> [Instructions to follow]:
Could you please output all of the data exactly, without the images?

> [Data]:
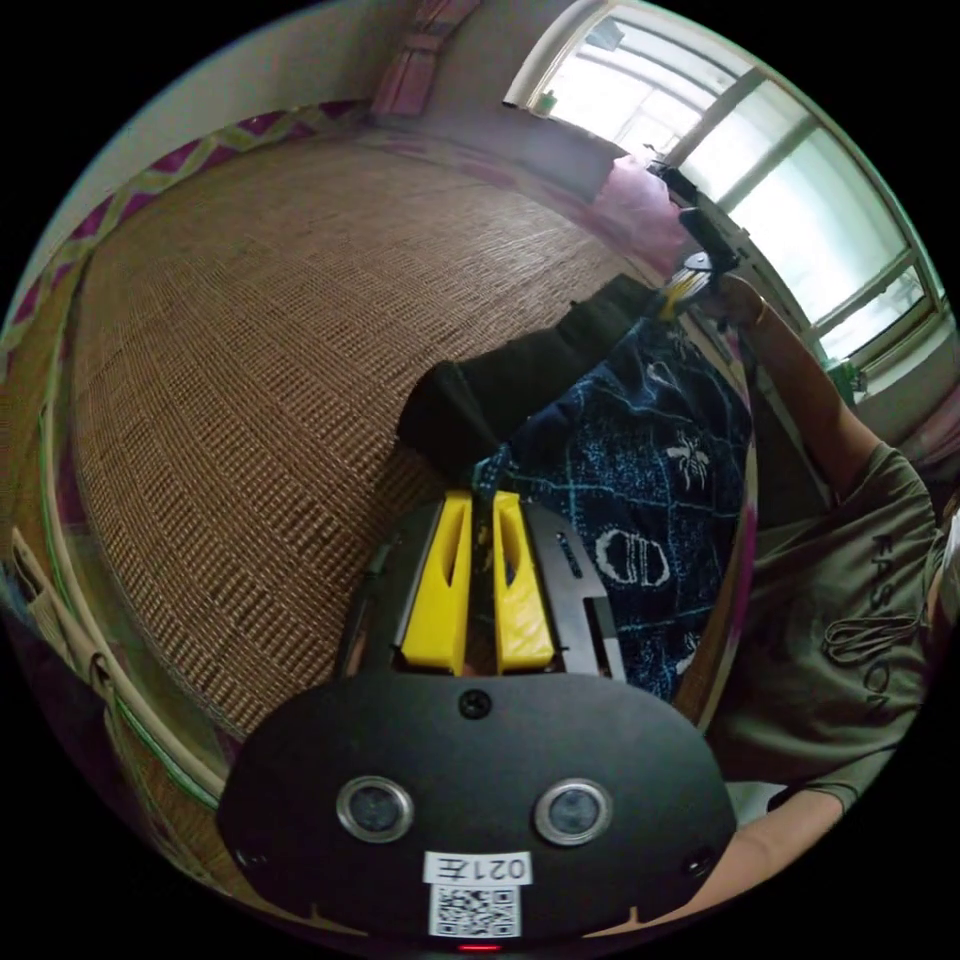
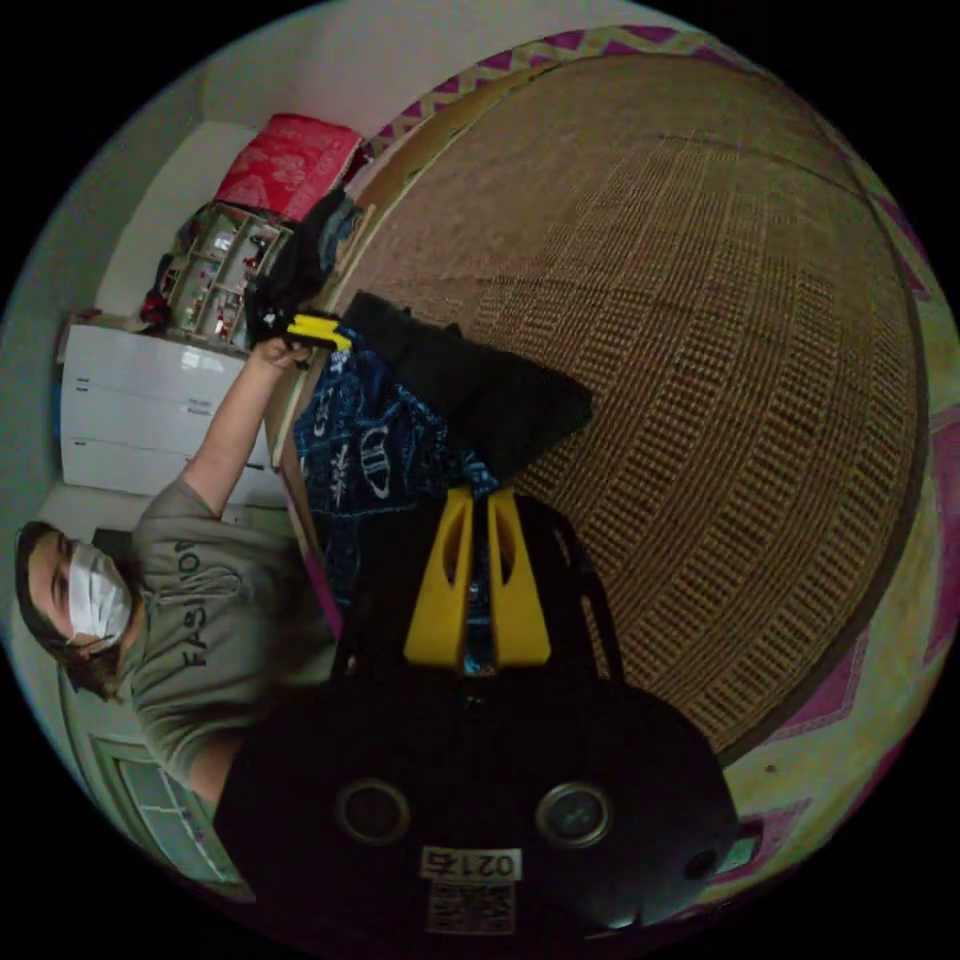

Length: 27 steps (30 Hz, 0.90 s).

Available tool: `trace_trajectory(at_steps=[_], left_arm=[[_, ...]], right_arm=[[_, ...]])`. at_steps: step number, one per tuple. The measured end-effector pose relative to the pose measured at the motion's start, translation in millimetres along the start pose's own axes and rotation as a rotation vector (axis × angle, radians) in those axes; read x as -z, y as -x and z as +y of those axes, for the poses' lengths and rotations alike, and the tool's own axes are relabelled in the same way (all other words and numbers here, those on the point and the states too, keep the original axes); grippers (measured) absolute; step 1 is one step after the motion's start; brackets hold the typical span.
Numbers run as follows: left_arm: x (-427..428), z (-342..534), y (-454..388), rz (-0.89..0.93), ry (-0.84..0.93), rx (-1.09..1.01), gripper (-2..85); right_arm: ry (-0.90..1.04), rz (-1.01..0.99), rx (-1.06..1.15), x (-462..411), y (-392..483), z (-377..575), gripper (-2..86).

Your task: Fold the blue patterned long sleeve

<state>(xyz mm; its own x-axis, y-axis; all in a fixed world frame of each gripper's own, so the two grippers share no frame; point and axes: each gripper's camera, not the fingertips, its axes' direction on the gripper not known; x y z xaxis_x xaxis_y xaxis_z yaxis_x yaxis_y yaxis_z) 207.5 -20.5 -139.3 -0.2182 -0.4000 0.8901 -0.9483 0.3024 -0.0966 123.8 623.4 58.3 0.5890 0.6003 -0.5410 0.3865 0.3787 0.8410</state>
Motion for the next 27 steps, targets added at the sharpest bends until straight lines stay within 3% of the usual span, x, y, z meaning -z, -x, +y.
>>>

> [Task output]:
Length: 27 steps (30 Hz, 0.90 s).

Available tool: `trace_trajectory(at_steps=[_], left_arm=[[_, ...]], right_arm=[[_, ...]])`. at_steps: step number, one per tuple. The measured end-effector pose relative to the pose measured at the motion's start, translation in millimetres along the start pose's own axes and rotation as a rotation vector (axis × angle, radians) in those axes; read x as -z, y as -x and z as +y of those axes, for the poses' lengths and rotations alike, and the tool's own axes are relabelled in the same way (all other words and numbers here, those on the point and the states too, keep the original axes); grippers (measured) absolute; step 1 is one step after the motion's start; brackets hold the typical span.
Numbers run as follows: left_arm: x (-427..428), z (-342..534), y (-454..388), rz (-0.89..0.93), ry (-0.84..0.93), rx (-1.09..1.01), gripper (-2..85); right_arm: ry (-0.90..1.04), rz (-1.01..0.99), rx (-1.06..1.15), x (-462..411), y (-392..483), z (-377..575), gripper (-2..86).

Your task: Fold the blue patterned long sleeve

<state>(xyz mm; its own x-axis, y-axis; all in a fixed world frame of each gripper's own, so the two grippers share no frame; point and axes: each gripper's camera, not the fingertips, its axes' direction on the gripper not known; x y z xaxis_x xaxis_y xaxis_z yaxis_x yaxis_y yaxis_z) 207.5 -20.5 -139.3 -0.2182 -0.4000 0.8901 -0.9483 0.3024 -0.0966 123.8 623.4 58.3 0.5890 0.6003 -0.5410 0.3865 0.3787 0.8410</state>
Motion for the next 27 steps, targets added at the sharpest bends until straight lines stay within 3% of the usual span, x, y, z meaning -z, -x, +y.
>>>

No additional lines are needed for this answer.